Visit the Carnival of Marketing homepage to see the list of past and future hosts and learn more about the purpose of the Carnival and Noah Kagan, who started the concept.

Addendum:  Apologies to Karl Long for misattributing his post to someone else earlier.  Karl also hosts a great podcast on Co-Creation worth checking out for those like me who are following this trend with interest.

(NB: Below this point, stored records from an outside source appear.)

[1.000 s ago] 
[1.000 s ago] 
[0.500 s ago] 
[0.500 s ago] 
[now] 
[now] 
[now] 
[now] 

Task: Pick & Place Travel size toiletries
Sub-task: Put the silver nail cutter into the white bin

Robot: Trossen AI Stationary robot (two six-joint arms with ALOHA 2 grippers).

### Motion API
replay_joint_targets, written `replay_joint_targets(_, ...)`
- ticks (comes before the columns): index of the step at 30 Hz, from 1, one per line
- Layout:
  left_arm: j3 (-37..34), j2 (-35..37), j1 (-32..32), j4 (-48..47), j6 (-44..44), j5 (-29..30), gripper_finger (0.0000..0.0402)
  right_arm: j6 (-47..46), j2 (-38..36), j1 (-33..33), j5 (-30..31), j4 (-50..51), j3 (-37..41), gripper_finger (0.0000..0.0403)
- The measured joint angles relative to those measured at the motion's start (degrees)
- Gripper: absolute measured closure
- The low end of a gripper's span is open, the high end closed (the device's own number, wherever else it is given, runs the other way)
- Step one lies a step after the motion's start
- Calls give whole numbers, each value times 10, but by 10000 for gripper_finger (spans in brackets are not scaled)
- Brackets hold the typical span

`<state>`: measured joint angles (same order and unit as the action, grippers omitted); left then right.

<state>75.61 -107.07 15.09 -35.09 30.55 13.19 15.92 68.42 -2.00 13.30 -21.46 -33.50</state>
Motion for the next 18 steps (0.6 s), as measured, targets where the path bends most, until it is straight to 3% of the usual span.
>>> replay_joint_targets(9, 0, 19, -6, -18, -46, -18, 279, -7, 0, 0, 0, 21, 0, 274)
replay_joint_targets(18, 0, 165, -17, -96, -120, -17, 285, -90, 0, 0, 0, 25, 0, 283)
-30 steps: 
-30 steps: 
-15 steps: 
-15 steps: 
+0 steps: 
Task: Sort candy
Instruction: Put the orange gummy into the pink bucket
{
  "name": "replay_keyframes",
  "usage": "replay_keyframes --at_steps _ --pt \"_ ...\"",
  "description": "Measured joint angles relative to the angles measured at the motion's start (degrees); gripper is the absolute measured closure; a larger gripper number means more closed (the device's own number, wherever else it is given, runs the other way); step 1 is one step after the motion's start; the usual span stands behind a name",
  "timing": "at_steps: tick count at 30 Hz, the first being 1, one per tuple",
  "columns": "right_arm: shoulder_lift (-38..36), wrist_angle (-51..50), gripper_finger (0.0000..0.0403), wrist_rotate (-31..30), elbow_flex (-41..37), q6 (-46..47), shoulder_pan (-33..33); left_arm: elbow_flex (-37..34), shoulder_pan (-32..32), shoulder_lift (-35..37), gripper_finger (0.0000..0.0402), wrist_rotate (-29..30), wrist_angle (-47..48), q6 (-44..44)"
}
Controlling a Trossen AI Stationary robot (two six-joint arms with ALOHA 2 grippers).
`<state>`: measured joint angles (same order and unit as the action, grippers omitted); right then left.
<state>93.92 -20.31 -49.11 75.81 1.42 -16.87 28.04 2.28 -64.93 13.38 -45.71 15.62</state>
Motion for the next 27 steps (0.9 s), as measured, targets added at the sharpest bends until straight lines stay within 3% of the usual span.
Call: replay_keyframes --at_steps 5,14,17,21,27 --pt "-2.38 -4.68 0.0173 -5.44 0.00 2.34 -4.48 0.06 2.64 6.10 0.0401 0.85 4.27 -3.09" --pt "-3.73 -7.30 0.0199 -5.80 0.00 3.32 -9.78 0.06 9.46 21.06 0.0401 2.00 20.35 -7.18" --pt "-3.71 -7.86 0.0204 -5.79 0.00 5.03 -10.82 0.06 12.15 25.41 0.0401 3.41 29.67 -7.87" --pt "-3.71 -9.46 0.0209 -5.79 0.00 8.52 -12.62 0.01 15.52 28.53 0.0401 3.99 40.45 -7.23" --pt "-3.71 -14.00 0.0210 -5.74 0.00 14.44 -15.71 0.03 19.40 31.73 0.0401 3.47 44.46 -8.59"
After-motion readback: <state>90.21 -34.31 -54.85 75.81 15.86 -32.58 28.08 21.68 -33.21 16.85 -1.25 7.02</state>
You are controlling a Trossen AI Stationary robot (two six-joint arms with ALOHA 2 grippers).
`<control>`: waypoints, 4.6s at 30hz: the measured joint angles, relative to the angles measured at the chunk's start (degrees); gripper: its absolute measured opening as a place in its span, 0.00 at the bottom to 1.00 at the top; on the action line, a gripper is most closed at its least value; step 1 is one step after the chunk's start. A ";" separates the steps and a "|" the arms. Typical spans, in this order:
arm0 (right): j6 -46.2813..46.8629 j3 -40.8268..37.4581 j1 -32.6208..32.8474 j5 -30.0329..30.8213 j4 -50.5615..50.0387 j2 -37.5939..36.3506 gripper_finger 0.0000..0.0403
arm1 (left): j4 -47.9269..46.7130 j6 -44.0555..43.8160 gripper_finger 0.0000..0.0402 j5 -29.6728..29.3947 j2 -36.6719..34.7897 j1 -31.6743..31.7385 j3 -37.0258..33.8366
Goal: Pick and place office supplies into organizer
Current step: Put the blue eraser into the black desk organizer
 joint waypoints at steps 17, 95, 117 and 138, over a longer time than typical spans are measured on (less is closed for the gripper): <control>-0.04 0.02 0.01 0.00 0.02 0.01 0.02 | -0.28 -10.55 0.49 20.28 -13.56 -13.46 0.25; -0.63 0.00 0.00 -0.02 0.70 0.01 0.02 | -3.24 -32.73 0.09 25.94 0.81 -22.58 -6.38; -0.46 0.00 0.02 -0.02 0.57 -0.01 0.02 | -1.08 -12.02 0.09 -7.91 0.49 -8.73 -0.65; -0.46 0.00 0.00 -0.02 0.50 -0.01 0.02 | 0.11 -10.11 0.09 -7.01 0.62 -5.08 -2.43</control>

5 thoughts on “The Carnival of Marketing at Influential Interactive Marketing”

  1. hi there,

    I noticed you mentioned an article of mine “SecondLife: It’s Not a Game, The Ultimate Co-Creative Business” but you didn’t link to the article, and you mention “Chris Lawer’s ExperienceCurve blog”, which is an error. It’s Karl Longs Experiencecurve blog 🙂

    (I know Chris has mentioned that ariticle before and has linked to me a couple of times so that may be where the confusion lies)



  2. Karl,
    My apologies for the mixup – I thought I had corrected this link and the reference, but had a few technical problems on the road this weekend putting the Carnival up and obviously didn’t correct this as I should have. The error should be fixed now, sorry again for getting the link and credit wrong.